PROBLEM REQUIREMENTS
Locate and copy each line in the data that contains the word "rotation".
*** Opening of INFORMATION PROVIDED ***
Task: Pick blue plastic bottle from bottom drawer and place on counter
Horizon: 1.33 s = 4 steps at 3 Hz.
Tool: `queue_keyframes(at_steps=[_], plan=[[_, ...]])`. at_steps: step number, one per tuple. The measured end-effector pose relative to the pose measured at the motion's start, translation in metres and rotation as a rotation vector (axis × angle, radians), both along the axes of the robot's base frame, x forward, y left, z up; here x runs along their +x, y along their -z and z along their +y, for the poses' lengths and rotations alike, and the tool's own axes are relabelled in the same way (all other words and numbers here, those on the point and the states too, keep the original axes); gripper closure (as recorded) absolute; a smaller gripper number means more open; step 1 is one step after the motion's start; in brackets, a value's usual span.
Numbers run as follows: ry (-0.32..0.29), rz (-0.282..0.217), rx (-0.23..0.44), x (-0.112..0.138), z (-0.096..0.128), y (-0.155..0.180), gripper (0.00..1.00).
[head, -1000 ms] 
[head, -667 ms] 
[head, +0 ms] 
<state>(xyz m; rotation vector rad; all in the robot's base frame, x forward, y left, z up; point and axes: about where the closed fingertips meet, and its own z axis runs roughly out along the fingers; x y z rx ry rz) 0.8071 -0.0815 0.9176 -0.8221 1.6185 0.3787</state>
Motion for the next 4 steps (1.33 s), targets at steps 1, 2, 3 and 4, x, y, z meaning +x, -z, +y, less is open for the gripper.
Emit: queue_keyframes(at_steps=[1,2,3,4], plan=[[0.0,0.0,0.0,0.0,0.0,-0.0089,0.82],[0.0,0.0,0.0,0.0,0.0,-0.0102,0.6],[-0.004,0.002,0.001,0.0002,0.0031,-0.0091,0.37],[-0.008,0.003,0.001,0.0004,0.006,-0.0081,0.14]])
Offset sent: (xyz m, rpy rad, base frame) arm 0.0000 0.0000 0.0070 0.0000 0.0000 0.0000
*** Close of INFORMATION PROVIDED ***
RESULT FOR THIS TASK
Tool: `queue_keyframes(at_steps=[_], plan=[[_, ...]])`. at_steps: step number, one per tuple. The measured end-effector pose relative to the pose measured at the motion's start, translation in metres and rotation as a rotation vector (axis × angle, radians), both along the axes of the robot's base frame, x forward, y left, z up; here x runs along their +x, y along their -z and z along their +y, for the poses' lengths and rotations alike, and the tool's own axes are relabelled in the same way (all other words and numbers here, those on the point and the states too, keep the original axes); gripper closure (as recorded) absolute; a smaller gripper number means more open; step 1 is one step after the motion's start; in brackets, a value's usual span.
<state>(xyz m; rotation vector rad; all in the robot's base frame, x forward, y left, z up; point and axes: about where the closed fingertips meet, and its own z axis runs roughly out along the fingers; x y z rx ry rz) 0.8071 -0.0815 0.9176 -0.8221 1.6185 0.3787</state>

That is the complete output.